## Work item
Output a verbatim copy of the data, cut off after the line that contains "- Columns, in".

Source data:

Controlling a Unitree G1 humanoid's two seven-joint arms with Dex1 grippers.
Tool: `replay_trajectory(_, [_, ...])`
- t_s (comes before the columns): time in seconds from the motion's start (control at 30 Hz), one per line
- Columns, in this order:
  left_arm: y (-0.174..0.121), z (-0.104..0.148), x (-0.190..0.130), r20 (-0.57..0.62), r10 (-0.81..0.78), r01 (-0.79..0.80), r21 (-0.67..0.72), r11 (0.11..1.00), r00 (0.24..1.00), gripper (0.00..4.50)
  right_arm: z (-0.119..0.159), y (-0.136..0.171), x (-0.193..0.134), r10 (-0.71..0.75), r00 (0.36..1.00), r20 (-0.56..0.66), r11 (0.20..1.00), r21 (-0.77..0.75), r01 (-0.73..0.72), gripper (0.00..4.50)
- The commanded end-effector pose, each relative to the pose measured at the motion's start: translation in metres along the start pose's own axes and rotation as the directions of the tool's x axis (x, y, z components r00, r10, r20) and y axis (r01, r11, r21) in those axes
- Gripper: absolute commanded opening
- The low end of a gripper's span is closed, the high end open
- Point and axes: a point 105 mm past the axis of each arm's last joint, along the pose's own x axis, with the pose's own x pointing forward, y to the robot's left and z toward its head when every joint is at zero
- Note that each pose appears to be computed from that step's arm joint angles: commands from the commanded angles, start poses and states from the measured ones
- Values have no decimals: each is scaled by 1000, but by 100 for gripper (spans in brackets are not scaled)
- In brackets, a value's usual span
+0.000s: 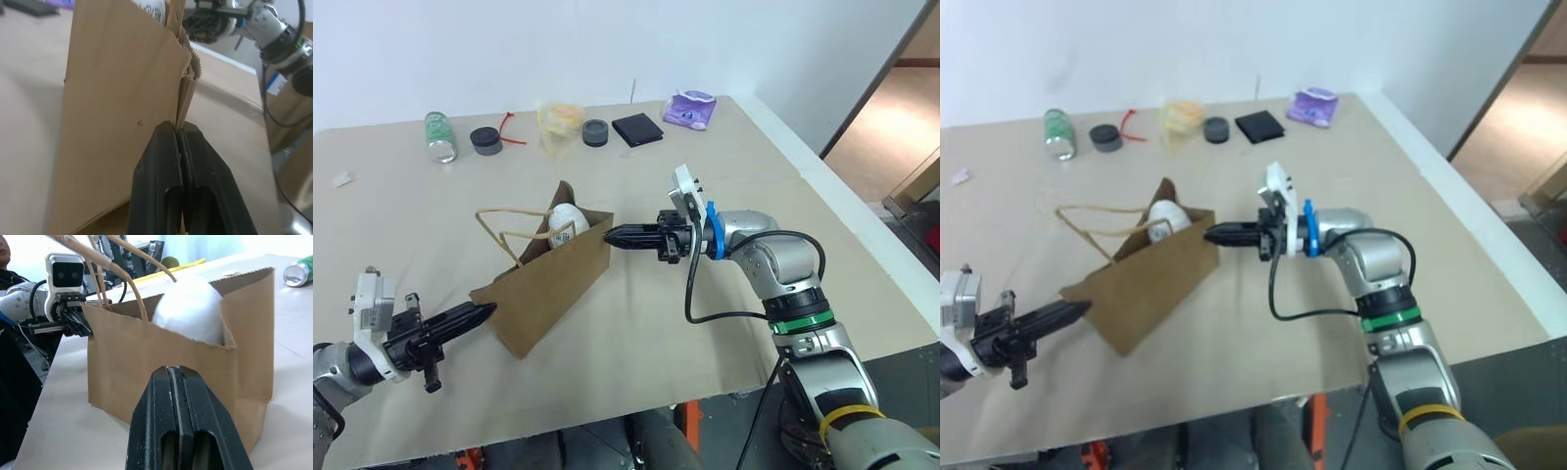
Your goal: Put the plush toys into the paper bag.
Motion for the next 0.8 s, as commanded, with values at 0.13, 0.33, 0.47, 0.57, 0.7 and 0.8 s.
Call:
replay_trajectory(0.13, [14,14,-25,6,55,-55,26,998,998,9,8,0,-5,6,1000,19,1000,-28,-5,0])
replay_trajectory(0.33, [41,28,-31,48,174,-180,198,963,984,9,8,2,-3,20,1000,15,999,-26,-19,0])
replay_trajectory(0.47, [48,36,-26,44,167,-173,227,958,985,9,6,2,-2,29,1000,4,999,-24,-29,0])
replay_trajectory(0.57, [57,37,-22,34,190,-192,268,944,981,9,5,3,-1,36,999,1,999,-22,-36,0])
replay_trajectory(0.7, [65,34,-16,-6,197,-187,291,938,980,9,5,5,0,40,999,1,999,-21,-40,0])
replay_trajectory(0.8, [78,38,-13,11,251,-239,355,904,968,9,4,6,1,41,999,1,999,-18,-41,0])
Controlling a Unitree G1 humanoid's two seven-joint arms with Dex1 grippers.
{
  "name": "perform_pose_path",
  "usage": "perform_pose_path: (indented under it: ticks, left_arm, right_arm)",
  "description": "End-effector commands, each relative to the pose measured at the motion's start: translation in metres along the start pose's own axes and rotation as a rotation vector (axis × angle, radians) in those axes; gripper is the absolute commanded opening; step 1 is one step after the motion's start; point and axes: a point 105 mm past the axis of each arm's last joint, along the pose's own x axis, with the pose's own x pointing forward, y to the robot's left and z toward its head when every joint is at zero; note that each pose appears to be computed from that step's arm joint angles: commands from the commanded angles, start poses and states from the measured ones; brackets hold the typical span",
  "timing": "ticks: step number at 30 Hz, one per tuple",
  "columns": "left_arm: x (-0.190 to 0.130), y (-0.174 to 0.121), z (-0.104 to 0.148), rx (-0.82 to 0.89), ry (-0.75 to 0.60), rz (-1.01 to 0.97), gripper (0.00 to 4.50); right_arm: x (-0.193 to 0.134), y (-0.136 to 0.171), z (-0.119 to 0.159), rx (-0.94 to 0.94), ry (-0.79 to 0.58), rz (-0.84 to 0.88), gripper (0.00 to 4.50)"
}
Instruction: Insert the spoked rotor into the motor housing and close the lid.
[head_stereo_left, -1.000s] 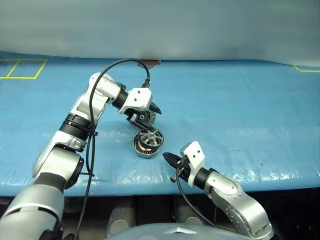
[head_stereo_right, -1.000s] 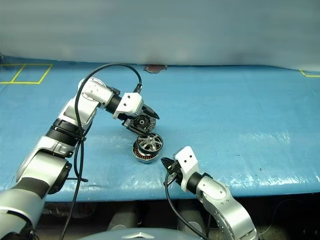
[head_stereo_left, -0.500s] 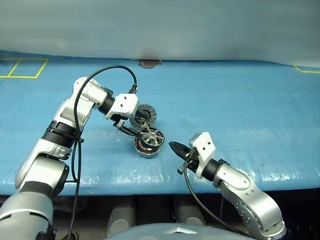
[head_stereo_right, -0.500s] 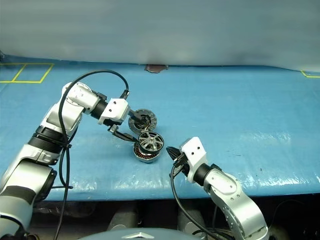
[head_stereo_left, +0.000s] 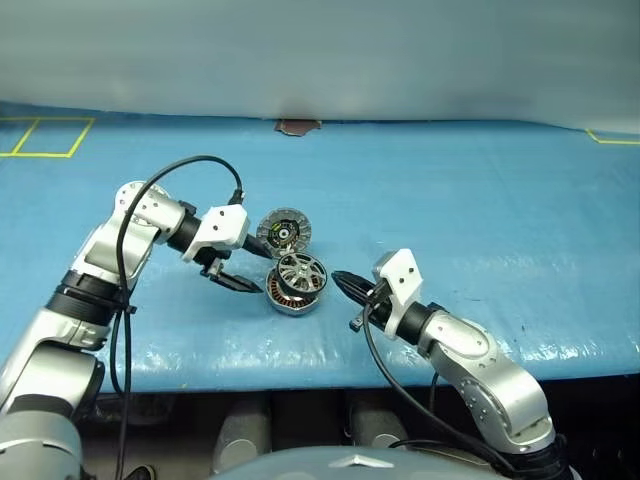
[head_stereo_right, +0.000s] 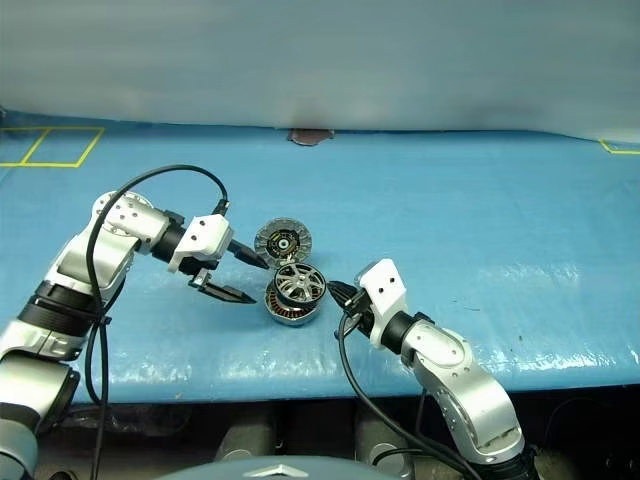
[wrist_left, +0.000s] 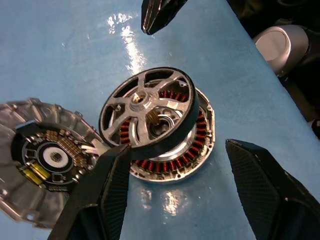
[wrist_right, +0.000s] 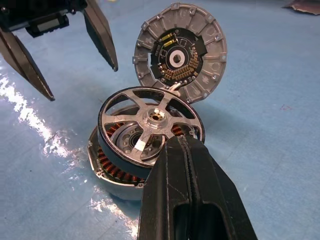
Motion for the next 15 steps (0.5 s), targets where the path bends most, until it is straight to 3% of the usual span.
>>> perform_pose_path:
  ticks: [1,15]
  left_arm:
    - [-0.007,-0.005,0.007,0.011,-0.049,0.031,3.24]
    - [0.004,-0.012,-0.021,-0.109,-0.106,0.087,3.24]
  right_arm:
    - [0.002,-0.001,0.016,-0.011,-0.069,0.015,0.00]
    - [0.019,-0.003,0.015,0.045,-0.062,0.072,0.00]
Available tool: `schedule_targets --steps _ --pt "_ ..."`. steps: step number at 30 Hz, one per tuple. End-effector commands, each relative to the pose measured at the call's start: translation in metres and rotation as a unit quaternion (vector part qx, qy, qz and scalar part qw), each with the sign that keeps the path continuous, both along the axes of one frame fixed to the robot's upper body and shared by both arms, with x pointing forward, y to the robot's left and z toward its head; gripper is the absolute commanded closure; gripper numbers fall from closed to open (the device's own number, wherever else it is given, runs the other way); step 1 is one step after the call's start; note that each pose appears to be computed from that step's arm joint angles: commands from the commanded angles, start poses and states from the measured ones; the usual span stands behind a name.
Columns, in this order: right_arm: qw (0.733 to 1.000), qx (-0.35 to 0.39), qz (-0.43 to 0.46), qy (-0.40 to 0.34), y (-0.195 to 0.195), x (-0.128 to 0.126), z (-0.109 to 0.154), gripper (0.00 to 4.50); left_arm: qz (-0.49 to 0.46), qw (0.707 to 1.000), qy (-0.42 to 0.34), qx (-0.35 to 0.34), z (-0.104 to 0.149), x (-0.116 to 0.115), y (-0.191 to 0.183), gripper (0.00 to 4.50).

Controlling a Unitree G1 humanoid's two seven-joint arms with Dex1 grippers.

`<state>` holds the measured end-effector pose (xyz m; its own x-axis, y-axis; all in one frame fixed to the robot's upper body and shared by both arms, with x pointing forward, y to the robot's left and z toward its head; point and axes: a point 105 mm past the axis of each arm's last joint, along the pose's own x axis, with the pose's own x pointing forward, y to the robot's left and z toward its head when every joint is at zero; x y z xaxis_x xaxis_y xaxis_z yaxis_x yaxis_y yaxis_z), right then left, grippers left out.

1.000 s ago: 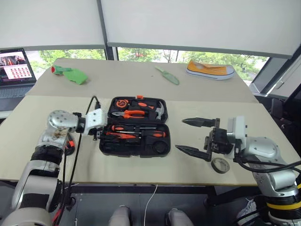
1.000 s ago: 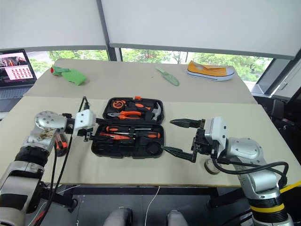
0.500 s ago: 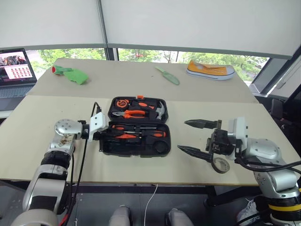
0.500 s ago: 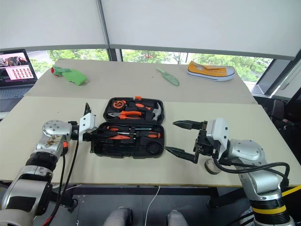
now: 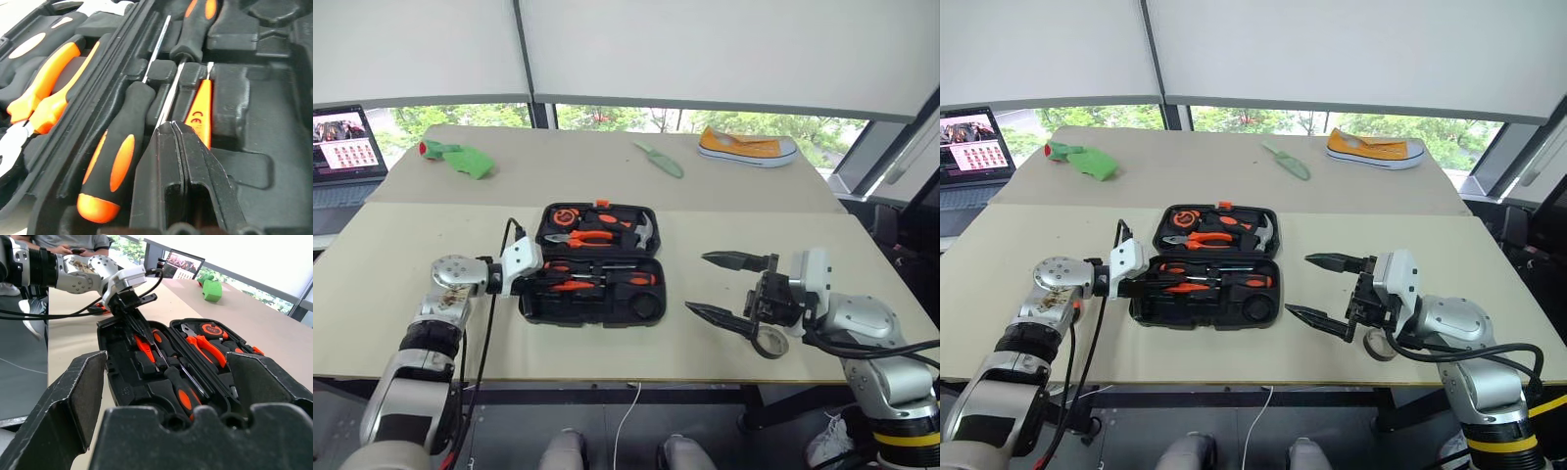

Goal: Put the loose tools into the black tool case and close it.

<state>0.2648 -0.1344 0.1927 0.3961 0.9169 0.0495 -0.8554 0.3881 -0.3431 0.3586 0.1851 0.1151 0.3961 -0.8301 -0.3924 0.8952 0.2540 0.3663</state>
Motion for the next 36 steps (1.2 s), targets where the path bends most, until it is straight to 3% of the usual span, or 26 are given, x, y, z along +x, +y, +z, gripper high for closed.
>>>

## Final answer
Controlling a Unitree G1 humanoid's two seven-joint arms with Dex1 grippers.
Tool: `replay_trajectory(_, [_, ...])`
- t_s (comes before the columns): time in seconds from the motion's start (control at 30 Hz), one per line
- Columns, in this order:

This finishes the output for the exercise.